== Task description ==
All lines from the opening of the data to the line containing "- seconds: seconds" must be returned unchanged, and only those lines.

== Dataset extract ==
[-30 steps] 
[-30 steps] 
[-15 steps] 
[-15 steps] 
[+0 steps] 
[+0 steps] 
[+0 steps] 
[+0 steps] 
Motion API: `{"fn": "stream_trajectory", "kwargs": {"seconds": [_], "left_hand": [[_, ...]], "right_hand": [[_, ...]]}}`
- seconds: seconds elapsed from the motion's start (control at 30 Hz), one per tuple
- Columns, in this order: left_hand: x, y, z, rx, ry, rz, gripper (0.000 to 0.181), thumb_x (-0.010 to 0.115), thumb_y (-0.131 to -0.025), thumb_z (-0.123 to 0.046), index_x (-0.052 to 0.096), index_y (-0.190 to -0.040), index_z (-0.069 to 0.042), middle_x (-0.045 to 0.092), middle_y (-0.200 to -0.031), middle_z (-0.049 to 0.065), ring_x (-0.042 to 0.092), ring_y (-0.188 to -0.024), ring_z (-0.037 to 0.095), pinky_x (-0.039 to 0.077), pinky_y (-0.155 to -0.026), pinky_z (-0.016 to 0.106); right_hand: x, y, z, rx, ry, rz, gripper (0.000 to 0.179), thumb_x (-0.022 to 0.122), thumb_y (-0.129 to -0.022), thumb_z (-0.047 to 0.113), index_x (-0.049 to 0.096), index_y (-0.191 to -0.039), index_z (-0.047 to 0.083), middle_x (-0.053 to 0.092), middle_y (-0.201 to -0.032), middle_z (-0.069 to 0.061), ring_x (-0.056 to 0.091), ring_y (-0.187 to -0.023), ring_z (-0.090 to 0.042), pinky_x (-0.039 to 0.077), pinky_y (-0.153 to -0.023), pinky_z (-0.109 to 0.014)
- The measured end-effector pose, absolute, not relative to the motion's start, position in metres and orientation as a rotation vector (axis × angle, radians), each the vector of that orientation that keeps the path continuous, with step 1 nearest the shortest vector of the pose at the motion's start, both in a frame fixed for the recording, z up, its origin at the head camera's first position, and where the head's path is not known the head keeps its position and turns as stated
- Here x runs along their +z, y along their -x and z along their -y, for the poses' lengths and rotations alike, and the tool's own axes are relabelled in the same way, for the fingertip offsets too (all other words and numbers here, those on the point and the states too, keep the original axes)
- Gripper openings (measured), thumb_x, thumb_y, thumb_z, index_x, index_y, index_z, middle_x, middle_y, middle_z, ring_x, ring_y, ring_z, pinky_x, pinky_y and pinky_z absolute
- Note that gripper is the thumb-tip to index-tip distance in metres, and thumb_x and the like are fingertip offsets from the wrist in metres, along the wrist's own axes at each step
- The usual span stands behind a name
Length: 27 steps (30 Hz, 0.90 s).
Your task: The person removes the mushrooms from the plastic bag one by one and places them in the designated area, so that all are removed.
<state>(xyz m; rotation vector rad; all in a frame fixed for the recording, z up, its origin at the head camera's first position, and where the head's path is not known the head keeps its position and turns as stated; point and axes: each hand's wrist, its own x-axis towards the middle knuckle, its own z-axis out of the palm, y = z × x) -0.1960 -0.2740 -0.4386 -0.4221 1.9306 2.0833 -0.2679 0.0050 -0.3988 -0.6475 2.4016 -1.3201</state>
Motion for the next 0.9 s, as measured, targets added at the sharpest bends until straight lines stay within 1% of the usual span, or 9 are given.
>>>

== Worked solution ==
[-30 steps] 
[-30 steps] 
[-15 steps] 
[-15 steps] 
[+0 steps] 
[+0 steps] 
[+0 steps] 
[+0 steps] 
Motion API: `{"fn": "stream_trajectory", "kwargs": {"seconds": [_], "left_hand": [[_, ...]], "right_hand": [[_, ...]]}}`
- seconds: seconds elapsed from the motion's start (control at 30 Hz), one per tuple

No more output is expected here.